Archaeologists have recovered the bodies of victims of former Spanish dictator General Francisco Franco who were executed and buried at a cemetery in centralSpain.
The team of forensic archaeologists and anthropologists are working to find, exhume and identify those who were killed by the Franco regime at the cemetery in the town of Almagro between 1939 and 1940, at the end of the Spanish Civil War, according to a press release from Cranfield University published Monday.
Researchers from Cranfield are working with colleagues from the University Complutense of Madrid (UCM) and Mapas de Memoria (Maps of Memory) at the site in the Ciudad Real province.
Similar efforts around the country have recovered more than 7,000 victims of the Spanish Civil War since 2000, the press release said.
Experts are looking for 26 people in total, with carpenters, teachers and farmers among their number, excavation leader Nicholas Márquez-Grant, senior lecturer in forensic anthropology at Cranfield Forensic Institute, told CNN Tuesday.
Researchers know whose remains are in the cemetery because they are registered as being buried there, but their deaths are listed as natural, rather than executions, he added.
They have already recovered several bodies with gunshot wounds to the head, bits of clothing and other personal effects, such as buttons, a pencil, and a fountain pen, added Márquez-Grant, who said the victims were executed by local right-wing partisans rather than Francoist soldiers.
Family members of the victims have been contacted and it is hoped that DNA analysis can match them and allow for a proper burial of the remains, although matching DNA is not a certainty, said Márquez-Grant.
Some family members have visited the cemetery, where photographs of the victims have been hung up by the researchers.
“It’s quite powerful,” added Márquez-Grant, who said two elderly sisters had visited the site. Their father was executed at the cemetery when they were small children.

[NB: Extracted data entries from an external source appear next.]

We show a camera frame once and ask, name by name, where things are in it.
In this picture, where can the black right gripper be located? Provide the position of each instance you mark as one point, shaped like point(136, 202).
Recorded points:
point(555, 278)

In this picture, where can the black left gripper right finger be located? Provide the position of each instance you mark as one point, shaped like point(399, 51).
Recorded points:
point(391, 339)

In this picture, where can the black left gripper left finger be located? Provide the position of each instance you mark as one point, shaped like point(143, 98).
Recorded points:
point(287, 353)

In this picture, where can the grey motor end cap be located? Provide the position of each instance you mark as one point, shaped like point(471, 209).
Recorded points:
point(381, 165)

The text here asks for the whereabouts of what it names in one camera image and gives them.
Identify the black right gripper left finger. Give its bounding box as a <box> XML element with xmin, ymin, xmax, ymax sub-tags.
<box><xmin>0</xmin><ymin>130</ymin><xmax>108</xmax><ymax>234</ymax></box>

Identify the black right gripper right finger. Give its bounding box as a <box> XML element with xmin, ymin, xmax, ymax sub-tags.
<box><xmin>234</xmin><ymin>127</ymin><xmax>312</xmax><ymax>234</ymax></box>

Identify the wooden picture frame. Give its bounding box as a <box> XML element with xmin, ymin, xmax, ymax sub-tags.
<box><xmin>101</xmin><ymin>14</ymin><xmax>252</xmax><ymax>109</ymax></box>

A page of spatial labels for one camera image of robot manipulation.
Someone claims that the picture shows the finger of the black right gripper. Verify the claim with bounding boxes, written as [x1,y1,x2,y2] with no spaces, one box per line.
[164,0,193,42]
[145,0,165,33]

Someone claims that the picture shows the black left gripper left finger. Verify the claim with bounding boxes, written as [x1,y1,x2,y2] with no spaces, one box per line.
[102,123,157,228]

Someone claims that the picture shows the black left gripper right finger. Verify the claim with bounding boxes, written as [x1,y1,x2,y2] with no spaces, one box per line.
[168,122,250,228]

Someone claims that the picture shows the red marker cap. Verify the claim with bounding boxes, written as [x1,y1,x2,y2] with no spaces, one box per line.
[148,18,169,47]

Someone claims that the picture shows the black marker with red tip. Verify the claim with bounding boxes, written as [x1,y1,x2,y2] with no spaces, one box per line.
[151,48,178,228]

Maria Benito Sanchez, director of the scientific team for the project from the School of Legal Medicine at UCM, added in the press release: “As forensic anthropology professionals we have the responsibility of putting our science to the service of the relatives who have been searching for their loved ones for a long time now.”
The team will carry out excavations at the site until the beginning of June, then anthropological and DNA analysis will be carried out until the end of the year to identify the remains.
Jorge Moreno, director of Maps of Memory, said 21 families of victims have been identified relevant to the excavation so far.
The Almagro cemetery site is the largest mass grave opened so far in the province, but there are other larger ones known to hold the remains of hundreds of people.
Franco emerged the winner from Spain’s 1936-39 civil war and ruled the country until his death in 1975. Thousands of executions were carried out by his nationalist regime during the civil war and in the following years.
Spain’s Prime Minister Pedro Sánchez has pledged to support efforts to exhume and identify victims of the civil war. Márquez-Grant said government officials have visited the site in Almagro.
“We’ve now been asked to open more mass graves in the region,” said Márquez-Grant, who hailed the success of a model which involves close cooperation between social anthropologists, forensic anthropologists, forensic archaeologists and geneticists.
Some people in Spain complain that the process has taken far too long and bemoan the fact that many relatives of civil war victims have died before they could recover their remains, but Márquez-Grant says that identifying the victims wouldn’t have been possible in the 1970s or 1980s. “It has come at the right time because we’ve got the science to do this,” he said.